El fútbol no suele esperar a que los proyectos maduren cuando el calendario aprieta. Y en la Peña Deportiva, con el tramo decisivo ya en marcha, el club ha optado por mover ficha. Raúl Garrido deja de ser el entrenador del primer equipo en una decisión que llega con el equipo instalado en la tercera plaza, pero con la sensación de haber perdido velocidad en la carrera por el ascenso directo.
Los números, en frío, sostienen su etapa: 28 partidos oficiales esta temporada, 17 victorias, 6 empates y solo 5 derrotas. Un rendimiento que mantiene al conjunto de Santa Eulària en zona de playoff. Sin embargo, el contexto manda. En las últimas semanas, la Peña no ha conseguido enlazar resultados que le permitan presionar a los líderes y el objetivo prioritario —el ascenso sin rodeos— se ha ido alejando poco a poco.
La decisión, por tanto, no responde tanto a lo hecho como a lo que se esperaba. En el club existía la convicción de que este equipo debía estar peleando por el primer puesto hasta el final, y la reciente dinámica ha enfriado ese discurso. En categorías tan exigentes, donde cada jornada ajusta más la clasificación, cualquier duda se convierte en una grieta.
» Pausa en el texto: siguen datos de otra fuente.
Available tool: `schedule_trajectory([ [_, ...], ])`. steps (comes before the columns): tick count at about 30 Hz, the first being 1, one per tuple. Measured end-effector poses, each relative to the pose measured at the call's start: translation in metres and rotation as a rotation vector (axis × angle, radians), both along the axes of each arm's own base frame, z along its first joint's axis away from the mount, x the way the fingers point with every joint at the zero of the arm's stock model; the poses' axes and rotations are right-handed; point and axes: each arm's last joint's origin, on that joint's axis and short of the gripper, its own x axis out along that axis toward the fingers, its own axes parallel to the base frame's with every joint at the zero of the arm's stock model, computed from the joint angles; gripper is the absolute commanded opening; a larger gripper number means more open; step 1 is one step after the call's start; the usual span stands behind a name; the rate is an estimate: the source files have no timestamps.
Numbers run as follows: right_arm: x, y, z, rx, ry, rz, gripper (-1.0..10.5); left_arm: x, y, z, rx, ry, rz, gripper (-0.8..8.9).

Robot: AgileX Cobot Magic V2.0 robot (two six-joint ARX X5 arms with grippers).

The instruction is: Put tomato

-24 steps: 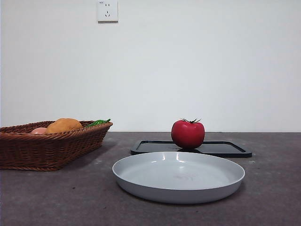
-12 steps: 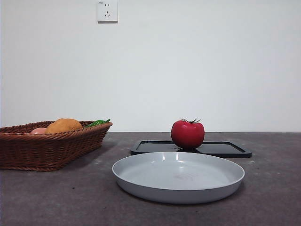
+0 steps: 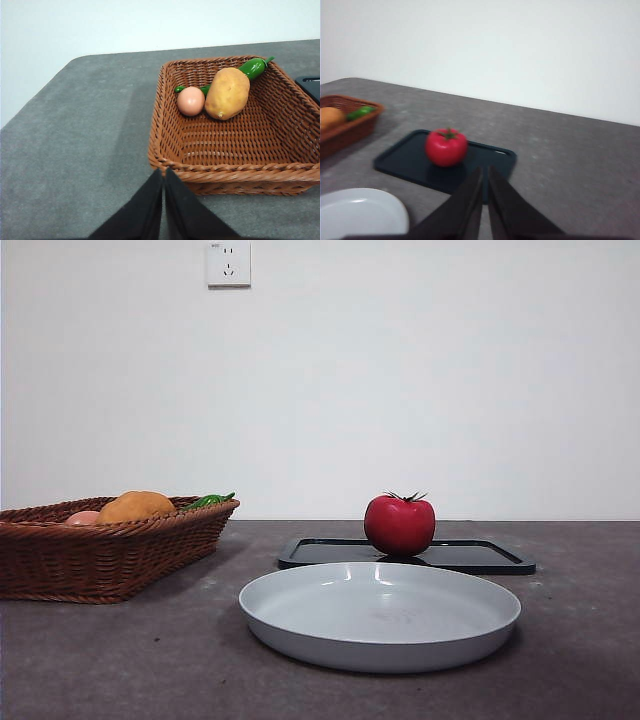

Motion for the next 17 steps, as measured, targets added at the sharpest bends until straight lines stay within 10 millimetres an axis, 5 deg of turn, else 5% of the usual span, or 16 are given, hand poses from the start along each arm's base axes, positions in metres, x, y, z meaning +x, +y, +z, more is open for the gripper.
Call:
schedule_trajectory([
  [9, 0.006, -0.004, -0.052, 0.046, 0.018, -0.159, 0.1, 0.0, 0.0, 0.0, 0.0, 0.0, 0.0, 0.09],
  [17, 0.008, -0.005, -0.069, 0.065, 0.079, -0.172, 0.1, 0.0, 0.0, 0.0, 0.0, 0.0, 0.0, 0.09],
])
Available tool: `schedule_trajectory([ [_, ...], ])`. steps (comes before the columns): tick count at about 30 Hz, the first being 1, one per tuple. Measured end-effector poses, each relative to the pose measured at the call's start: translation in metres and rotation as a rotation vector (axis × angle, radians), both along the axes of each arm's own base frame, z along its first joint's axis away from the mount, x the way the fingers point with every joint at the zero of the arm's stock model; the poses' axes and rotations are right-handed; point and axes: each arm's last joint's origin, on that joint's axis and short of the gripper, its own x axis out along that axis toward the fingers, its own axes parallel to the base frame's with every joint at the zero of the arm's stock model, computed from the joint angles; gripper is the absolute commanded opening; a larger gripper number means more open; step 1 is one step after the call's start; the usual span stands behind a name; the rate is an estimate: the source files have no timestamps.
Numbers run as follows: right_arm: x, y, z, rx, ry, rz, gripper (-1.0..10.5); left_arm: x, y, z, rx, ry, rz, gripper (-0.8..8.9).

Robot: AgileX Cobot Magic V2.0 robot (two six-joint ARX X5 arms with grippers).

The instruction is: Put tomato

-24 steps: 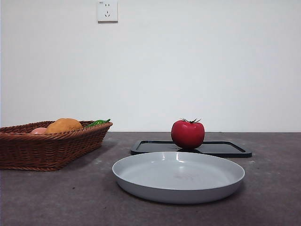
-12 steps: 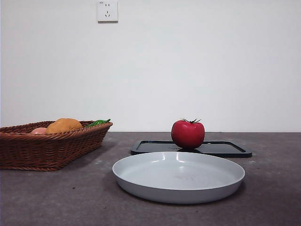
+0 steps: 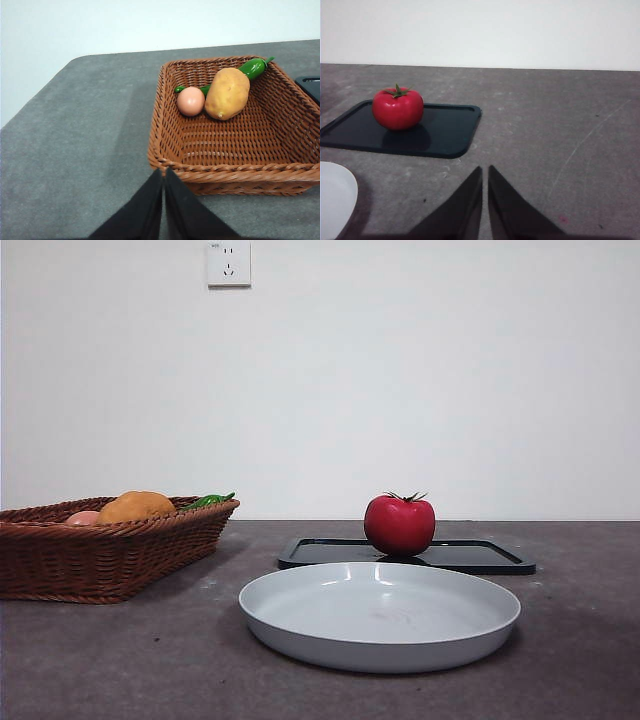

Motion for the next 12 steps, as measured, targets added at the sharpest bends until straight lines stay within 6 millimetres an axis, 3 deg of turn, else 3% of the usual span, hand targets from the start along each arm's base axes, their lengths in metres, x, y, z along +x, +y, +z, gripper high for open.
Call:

Garrido había asumido el banquillo en un momento delicado, tras el descenso de la pasada campaña. Su llegada buscaba reconstruir desde la competitividad, devolver al equipo a una posición reconocible. De hecho, la confianza se reforzó con su renovación en mayo, con el reto claro de regresar a Segunda RFEF. Durante muchos tramos del curso, la Peña ha respondido como un aspirante serio, firme en casa y competitivo fuera, pero sin ese punto de contundencia que marcan las diferencias en la zona alta.
El club ha optado ahora por un cambio que agite al vestuario y reactive al equipo en el momento clave. Una apuesta arriesgada, pero habitual en escenarios donde el margen de error se ha reducido al mínimo.
Se cierra así una etapa que deja luces evidentes y alguna sombra en el desenlace. Garrido se marcha con el equipo en la pelea, pero sin haber terminado de consolidar ese paso adelante que se le exigía. En Santa Eulària, el mensaje es claro: todavía hay tiempo para todo, pero ya no hay espacio para titubeos.